(Exercise material)

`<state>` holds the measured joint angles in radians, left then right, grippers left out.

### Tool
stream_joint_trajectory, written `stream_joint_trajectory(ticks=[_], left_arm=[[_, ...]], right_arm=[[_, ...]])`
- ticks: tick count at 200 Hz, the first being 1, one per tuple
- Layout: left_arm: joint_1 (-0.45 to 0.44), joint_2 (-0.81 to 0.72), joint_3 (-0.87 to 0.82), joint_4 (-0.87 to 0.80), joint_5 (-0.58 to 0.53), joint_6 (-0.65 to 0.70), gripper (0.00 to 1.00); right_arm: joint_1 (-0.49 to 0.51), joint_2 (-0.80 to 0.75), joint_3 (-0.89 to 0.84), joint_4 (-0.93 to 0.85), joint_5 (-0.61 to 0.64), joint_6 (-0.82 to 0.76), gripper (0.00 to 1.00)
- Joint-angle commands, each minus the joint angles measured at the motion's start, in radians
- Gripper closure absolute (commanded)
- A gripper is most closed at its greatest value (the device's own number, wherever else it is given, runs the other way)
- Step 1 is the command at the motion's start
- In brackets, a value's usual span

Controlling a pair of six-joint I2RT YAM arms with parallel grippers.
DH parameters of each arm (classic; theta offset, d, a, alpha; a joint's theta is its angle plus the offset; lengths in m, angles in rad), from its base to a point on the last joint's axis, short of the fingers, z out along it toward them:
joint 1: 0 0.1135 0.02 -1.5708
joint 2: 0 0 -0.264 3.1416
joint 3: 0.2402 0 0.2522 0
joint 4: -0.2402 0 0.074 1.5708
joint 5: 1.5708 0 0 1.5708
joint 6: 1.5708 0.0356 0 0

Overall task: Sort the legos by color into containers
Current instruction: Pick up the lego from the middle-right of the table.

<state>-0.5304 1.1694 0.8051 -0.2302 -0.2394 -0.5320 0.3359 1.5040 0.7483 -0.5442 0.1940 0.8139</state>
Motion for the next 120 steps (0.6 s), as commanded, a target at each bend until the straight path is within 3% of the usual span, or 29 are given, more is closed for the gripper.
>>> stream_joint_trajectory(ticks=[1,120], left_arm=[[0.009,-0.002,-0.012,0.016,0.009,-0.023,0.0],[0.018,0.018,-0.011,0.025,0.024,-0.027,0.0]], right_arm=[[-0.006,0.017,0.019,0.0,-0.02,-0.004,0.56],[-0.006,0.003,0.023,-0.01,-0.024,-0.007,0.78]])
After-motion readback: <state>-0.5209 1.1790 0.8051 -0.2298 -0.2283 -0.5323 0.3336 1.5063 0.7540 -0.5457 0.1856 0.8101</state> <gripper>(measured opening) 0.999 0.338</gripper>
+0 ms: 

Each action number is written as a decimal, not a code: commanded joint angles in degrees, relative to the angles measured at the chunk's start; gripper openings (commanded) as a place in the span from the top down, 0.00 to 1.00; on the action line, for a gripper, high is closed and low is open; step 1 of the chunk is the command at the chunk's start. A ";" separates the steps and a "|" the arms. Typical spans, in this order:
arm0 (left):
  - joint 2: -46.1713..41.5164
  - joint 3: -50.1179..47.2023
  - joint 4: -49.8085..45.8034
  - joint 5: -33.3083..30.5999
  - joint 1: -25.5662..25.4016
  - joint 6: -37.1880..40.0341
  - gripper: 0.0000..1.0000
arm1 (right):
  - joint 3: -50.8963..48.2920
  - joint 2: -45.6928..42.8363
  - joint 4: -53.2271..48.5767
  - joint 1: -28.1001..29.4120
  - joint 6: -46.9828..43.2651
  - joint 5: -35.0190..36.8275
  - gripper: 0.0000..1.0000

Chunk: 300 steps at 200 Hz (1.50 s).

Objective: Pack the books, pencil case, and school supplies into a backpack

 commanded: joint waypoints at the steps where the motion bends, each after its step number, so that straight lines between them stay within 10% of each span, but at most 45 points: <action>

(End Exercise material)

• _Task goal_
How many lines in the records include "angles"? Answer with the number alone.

• _Output below_
4